[Stored dataset items]
==*==

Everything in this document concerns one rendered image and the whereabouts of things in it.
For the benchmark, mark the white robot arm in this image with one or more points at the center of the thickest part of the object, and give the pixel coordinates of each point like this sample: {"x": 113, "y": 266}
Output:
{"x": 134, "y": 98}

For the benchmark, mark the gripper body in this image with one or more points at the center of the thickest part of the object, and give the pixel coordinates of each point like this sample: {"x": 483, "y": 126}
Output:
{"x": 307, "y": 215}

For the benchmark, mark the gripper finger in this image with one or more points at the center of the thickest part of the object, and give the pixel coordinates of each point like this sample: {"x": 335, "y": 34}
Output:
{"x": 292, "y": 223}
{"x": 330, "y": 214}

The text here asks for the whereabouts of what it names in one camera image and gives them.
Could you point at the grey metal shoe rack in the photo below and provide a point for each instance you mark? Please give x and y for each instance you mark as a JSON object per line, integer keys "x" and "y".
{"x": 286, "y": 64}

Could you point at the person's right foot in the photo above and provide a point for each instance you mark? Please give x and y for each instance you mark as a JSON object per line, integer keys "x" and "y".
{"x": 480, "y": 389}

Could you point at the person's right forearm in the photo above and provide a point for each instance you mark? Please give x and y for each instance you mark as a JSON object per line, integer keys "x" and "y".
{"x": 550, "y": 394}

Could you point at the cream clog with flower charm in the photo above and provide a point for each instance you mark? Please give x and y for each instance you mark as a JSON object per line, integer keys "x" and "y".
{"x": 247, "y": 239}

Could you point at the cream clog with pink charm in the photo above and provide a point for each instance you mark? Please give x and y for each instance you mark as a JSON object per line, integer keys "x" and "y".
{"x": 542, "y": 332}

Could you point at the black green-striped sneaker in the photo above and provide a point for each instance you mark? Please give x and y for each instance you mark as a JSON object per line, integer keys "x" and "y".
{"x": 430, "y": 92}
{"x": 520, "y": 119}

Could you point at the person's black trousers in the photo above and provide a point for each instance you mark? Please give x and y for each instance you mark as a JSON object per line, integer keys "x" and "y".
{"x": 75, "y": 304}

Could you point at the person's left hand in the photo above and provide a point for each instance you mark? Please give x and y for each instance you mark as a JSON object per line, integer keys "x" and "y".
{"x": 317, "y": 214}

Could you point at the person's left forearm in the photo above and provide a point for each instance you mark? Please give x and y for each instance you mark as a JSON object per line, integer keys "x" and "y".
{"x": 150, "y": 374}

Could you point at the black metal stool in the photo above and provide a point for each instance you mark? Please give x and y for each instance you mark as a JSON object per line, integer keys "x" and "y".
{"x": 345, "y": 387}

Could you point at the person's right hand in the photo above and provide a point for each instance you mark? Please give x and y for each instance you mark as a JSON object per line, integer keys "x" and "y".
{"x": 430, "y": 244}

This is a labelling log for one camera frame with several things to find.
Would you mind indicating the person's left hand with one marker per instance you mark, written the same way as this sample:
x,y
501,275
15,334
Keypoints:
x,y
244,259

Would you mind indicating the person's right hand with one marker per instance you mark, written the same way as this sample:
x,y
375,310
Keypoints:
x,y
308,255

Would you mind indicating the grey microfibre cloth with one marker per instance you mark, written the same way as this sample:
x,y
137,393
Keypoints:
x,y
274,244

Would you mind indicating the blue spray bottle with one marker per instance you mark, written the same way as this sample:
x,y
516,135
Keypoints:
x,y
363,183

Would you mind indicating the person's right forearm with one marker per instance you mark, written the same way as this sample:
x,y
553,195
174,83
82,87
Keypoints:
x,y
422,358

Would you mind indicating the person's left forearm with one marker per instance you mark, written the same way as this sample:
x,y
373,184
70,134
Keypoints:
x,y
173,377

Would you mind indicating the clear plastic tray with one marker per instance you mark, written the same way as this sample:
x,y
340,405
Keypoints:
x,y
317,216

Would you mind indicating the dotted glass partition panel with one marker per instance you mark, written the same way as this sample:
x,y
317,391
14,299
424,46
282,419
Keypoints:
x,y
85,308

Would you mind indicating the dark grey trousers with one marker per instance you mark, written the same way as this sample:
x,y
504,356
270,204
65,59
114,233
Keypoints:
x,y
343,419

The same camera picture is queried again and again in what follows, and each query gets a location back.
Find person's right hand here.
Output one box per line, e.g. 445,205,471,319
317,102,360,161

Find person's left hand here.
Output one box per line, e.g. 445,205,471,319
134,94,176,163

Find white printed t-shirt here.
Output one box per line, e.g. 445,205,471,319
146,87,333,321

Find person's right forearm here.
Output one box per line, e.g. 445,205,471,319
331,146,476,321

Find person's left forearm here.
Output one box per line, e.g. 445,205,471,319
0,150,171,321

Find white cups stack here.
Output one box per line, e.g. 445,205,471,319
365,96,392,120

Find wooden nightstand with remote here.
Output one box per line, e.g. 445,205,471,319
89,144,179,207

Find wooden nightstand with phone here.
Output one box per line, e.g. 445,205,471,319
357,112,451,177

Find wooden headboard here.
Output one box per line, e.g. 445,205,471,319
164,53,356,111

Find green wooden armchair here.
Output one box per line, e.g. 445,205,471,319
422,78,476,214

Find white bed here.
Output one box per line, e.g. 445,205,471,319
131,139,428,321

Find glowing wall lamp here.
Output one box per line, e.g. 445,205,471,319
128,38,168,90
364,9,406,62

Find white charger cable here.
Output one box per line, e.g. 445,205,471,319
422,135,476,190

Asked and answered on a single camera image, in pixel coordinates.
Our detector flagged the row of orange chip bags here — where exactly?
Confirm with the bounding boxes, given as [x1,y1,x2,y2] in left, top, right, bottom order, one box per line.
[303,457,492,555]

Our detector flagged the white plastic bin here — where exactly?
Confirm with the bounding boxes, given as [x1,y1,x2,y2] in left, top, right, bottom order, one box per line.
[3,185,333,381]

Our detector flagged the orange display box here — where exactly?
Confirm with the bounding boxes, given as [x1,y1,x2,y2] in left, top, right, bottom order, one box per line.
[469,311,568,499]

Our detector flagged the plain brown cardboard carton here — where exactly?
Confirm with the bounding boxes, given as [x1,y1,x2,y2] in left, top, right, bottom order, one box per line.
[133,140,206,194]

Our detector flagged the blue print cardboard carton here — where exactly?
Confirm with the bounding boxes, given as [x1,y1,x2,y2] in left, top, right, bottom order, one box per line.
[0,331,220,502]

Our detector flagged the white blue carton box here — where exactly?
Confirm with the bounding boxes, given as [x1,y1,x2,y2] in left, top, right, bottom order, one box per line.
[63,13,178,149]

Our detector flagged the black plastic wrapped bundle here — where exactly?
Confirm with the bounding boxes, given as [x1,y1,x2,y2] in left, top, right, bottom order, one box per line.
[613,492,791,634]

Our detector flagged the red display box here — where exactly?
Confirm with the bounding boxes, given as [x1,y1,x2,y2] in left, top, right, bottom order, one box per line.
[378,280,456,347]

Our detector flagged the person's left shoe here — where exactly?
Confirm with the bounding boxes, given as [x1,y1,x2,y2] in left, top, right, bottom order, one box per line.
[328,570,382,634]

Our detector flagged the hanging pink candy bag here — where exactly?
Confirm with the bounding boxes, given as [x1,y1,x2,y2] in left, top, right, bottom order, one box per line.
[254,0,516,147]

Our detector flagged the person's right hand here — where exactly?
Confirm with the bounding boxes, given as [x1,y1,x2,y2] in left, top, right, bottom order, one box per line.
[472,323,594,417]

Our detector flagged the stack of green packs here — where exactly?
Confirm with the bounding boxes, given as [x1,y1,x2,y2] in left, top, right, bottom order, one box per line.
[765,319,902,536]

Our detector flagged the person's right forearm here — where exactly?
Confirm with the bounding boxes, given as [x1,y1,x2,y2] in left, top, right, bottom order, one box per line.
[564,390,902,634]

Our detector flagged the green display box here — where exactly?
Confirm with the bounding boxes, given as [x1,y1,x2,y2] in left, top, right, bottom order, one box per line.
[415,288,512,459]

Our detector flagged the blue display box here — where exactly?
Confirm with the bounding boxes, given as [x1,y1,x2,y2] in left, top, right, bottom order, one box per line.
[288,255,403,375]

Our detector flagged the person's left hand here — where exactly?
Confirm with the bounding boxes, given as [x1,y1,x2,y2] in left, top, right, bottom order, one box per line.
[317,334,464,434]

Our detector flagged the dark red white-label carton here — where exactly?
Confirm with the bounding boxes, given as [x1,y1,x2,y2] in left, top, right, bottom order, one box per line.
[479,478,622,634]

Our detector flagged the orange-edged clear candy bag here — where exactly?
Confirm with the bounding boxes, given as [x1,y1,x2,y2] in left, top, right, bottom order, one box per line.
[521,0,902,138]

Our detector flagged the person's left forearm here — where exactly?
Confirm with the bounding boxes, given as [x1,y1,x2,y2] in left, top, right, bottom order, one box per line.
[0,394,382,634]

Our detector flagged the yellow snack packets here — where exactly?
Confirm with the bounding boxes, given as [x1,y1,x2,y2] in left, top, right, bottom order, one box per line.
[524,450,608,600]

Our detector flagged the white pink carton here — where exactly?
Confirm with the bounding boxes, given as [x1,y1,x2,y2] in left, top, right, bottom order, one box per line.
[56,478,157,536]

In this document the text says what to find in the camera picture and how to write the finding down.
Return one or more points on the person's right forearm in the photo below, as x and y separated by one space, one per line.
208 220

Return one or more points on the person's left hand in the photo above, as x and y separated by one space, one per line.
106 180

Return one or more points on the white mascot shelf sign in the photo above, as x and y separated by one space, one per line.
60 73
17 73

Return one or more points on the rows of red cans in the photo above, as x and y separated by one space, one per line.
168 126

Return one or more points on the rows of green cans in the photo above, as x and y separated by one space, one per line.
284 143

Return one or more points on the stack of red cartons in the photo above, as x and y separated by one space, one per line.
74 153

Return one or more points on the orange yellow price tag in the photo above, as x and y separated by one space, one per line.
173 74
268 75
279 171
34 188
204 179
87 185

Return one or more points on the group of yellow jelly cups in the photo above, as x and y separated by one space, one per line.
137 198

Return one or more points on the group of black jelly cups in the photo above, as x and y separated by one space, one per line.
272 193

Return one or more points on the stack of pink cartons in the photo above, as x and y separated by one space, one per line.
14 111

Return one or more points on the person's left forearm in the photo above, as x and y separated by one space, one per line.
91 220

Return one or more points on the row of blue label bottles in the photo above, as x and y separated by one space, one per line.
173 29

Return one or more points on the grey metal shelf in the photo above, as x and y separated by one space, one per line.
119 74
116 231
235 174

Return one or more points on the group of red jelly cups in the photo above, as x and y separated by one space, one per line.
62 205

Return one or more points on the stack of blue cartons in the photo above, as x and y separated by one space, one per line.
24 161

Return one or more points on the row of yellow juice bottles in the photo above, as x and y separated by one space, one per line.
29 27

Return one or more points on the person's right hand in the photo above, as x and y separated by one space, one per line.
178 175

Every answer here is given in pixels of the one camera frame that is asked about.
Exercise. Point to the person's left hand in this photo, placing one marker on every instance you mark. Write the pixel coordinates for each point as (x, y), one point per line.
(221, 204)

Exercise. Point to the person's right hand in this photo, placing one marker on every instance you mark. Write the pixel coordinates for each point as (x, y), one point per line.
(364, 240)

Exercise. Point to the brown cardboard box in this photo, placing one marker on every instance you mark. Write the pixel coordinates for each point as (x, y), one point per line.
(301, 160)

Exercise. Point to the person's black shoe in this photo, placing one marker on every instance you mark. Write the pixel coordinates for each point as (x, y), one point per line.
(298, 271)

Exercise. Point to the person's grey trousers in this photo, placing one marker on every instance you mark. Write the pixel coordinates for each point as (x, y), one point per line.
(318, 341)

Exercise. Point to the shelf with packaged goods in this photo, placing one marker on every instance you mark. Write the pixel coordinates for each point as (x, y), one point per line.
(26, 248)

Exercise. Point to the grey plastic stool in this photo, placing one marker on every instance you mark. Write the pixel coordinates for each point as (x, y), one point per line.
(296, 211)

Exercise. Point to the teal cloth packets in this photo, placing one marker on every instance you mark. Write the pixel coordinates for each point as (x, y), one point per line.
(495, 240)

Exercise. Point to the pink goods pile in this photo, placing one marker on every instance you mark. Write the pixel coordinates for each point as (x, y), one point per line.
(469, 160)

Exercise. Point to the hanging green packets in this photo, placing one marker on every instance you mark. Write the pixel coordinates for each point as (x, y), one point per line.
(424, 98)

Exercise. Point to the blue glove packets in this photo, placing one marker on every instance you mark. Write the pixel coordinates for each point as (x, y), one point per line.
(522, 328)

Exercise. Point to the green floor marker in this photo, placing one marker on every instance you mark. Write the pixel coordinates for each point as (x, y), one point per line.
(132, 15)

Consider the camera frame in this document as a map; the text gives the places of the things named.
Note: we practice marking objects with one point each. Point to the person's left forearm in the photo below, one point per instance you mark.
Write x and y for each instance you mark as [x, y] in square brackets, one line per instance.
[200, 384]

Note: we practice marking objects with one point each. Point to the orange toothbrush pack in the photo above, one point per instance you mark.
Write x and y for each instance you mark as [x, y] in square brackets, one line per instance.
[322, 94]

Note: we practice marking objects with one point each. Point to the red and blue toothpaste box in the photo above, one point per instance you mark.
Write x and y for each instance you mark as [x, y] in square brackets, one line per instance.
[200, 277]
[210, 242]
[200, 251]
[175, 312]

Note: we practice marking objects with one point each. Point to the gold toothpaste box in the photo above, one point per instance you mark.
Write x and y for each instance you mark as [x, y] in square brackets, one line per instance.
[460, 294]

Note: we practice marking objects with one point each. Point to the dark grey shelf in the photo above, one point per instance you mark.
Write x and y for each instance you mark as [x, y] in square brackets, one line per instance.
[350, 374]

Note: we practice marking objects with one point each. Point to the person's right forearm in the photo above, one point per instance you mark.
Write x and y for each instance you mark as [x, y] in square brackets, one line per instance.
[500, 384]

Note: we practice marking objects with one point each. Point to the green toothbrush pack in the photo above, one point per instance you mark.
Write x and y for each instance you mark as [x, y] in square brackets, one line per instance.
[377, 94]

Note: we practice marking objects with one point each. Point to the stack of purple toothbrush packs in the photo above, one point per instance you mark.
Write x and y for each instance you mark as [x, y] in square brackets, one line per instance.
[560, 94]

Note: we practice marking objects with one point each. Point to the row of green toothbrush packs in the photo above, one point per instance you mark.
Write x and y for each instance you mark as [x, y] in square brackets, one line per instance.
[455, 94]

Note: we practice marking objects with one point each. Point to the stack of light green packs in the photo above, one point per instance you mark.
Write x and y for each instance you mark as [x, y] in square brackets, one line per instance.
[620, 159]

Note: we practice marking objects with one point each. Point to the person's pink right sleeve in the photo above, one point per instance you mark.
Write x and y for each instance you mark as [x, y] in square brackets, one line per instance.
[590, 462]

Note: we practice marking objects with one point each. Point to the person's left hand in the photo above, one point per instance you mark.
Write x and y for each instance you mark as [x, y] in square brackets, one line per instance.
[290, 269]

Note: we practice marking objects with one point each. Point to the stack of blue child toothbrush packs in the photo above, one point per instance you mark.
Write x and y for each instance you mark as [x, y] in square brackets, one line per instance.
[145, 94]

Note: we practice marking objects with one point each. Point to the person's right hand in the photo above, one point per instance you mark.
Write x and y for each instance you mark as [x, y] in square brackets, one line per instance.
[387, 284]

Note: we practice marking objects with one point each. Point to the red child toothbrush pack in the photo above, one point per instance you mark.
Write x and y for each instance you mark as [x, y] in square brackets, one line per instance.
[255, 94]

==*==

Task goal
Search the entries for the word "whereabouts" and show every line that has it.

Output of the task
Everything in this document concerns one rendered image and the whereabouts of things in it.
The text here asks for the whereabouts of what it names in one camera image and gives them.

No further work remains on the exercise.